To be fair, juggling America’s money is no easy task and trying to comprehend the full scale of fiscal goings on in Washington would be impossible in this short essay. So, let’s just focus on a single day in the life of the almighty federal dollar; say, February 15th.

On that day alone, according to a recent CNN report, the Treasure will take in only $9 billion. Sounds like a lot of money, right? Not when you consider the government is already committed to pay out $52 billion. Deciding how to allocate spending is the major challenge taking into account the kinds of bills that need to be paid.

On our random date, February 15th, again from the CNN report, America’s bills include $30 billion in interest on the national debt; $6.8 billion in IRS refunds; $3.5 billion in federal salaries and benefits; $2.7 billion in military active pay; $2.3 billion in Medicare and Medicaid payments; $1.5 billion to defense vendors; $1.1 billion in safety net spending, including for food stamps and unemployment benefits; and $4.4 billion in other spending.
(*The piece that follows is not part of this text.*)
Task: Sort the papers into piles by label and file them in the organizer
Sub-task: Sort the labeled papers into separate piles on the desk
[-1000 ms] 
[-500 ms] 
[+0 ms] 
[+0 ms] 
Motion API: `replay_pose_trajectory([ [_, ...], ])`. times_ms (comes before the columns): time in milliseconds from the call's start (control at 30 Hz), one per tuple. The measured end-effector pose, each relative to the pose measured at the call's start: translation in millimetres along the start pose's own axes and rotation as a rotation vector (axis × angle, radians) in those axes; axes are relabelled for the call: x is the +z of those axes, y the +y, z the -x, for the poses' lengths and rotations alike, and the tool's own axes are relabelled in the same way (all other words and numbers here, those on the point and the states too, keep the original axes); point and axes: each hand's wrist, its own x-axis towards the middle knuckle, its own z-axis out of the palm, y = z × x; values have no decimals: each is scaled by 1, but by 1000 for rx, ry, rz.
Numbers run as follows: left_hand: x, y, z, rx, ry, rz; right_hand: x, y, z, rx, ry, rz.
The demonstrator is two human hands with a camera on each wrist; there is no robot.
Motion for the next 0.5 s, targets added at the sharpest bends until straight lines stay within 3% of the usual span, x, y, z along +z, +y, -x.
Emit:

Just like balancing your home checkbook, there is only so much money to go around and you have to decide what to pay and when. The stakes are a bit higher at the federal level, of course. If you don’t pay your electric bill the power company disconnects you. It’s inconvenient, but unless you’re on some kind of life-sustaining device, you aren’t likely to die from it.

If congress fails to pay Medicare or Medicaid or the salaries of our military, it becomes far more than an inconvenience. People could lose their homes, hospitalization and child support.

That said, the danger is also a bit over dramatized for the evening news. What happens next is a game of musical bucks, shifting and reallocating funds from one program or department to another until the immediate needs are covered without causing too much uproar in the area from which the money originated. Sound familiar?

It should. This is how most middle-class families balance their budgets every month; choosing which bills get paid over the ones that are less urgent. It’s more about weighing consequences and trying to keep from adding more debt to the pile than actually paying off the amount owed.

The debt ceiling is one of the determining factors in reallocating resources. If the debt ceiling is higher, they get more time to cover certain bills, thus allowing them to pay other, more critical ones.

Every bill passed by congress has “pork” in it; pet project funding that really benefits no one but the congressman or senator who sponsored it. In most cases elimination of that kind of spending would ratchet up the country’s bank account and allow more debt to be paid down, instead of using it for a study like how long it takes a cockroach to eat a bar of chocolate.

Congress has several fiscal deadlines coming up and, as usual, Democrats and Republicans are already posturing to gain ground before debate even begins. But in the end, the American people will be the ones paying the price; higher taxes, higher energy costs and more wasted money on a congress that has simply failed to do its job.